» THE PROBLEM:
State how many lines of the data below hold the string "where", giving nothing but the number.

START DATASET ENTRIES

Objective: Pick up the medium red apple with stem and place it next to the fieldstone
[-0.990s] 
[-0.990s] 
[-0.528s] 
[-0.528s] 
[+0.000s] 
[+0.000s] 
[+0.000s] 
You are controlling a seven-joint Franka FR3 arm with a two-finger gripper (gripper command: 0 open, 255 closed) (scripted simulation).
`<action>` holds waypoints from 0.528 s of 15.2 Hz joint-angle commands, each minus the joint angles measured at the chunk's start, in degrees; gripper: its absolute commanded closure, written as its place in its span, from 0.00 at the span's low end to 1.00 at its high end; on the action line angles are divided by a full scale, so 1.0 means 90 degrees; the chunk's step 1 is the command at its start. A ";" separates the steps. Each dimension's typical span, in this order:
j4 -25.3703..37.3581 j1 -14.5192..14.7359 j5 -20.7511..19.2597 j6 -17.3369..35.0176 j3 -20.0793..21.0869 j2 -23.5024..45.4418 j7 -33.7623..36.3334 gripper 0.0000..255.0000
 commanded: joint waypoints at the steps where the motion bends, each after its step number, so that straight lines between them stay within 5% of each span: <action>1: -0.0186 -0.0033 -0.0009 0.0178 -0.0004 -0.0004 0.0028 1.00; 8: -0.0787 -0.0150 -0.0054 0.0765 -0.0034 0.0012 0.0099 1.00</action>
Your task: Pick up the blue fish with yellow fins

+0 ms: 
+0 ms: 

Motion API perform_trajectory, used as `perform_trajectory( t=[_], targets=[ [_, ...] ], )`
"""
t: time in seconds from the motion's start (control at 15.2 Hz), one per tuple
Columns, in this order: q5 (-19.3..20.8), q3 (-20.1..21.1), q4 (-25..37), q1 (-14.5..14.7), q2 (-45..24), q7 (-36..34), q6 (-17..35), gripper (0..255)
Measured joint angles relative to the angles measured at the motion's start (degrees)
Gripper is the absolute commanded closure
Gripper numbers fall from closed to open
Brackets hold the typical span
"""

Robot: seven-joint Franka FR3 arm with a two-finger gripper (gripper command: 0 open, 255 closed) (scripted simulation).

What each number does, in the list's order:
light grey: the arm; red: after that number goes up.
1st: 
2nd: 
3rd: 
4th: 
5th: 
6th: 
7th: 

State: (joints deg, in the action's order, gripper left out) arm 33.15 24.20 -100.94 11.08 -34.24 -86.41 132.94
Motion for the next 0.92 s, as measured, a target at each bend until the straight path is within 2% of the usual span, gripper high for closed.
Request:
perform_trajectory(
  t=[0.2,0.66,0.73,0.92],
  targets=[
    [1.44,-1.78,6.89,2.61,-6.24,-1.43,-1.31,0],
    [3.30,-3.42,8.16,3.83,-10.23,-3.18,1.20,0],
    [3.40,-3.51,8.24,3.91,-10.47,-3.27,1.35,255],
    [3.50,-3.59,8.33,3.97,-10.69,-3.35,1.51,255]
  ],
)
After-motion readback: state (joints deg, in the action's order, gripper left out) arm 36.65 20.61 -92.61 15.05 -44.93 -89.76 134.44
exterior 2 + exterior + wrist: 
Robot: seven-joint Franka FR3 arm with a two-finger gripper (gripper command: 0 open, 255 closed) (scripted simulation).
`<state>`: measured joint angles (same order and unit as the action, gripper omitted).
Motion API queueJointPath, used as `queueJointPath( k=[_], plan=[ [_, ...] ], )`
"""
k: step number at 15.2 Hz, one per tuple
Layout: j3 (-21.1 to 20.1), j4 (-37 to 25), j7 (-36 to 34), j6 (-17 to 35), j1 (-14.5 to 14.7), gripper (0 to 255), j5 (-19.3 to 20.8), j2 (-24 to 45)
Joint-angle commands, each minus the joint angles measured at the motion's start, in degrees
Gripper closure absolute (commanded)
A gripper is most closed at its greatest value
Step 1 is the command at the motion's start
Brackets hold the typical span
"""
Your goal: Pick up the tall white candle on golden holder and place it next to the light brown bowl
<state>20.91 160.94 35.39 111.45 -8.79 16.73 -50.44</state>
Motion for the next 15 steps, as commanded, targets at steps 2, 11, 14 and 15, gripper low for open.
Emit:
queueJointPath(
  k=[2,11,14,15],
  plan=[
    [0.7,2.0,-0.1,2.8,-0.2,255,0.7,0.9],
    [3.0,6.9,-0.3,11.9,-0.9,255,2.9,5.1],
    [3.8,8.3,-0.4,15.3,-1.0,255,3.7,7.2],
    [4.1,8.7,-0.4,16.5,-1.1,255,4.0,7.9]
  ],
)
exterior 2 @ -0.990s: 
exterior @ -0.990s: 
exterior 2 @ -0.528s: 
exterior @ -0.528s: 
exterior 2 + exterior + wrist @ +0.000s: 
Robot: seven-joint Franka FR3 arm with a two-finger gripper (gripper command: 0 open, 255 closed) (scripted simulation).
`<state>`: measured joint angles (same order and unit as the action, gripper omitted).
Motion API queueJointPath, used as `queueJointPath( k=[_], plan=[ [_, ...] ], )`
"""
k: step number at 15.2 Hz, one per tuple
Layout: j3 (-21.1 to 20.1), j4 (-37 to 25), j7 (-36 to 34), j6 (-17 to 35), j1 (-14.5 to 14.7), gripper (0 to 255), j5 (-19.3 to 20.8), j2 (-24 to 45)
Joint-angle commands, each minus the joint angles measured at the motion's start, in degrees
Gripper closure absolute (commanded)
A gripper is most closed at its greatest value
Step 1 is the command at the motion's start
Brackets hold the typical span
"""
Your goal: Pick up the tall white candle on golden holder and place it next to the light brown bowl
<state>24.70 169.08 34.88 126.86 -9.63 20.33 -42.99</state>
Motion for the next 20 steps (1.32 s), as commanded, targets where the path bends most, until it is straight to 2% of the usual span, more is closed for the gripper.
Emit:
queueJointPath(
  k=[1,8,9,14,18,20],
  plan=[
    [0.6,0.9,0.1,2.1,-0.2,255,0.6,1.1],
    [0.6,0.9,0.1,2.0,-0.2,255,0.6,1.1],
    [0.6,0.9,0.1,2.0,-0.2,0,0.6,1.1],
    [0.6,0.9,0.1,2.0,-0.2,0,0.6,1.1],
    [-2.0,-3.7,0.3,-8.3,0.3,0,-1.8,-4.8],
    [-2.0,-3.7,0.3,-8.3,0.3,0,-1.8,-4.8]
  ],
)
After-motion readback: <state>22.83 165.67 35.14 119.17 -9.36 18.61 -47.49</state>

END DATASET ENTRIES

» ANSWER:
2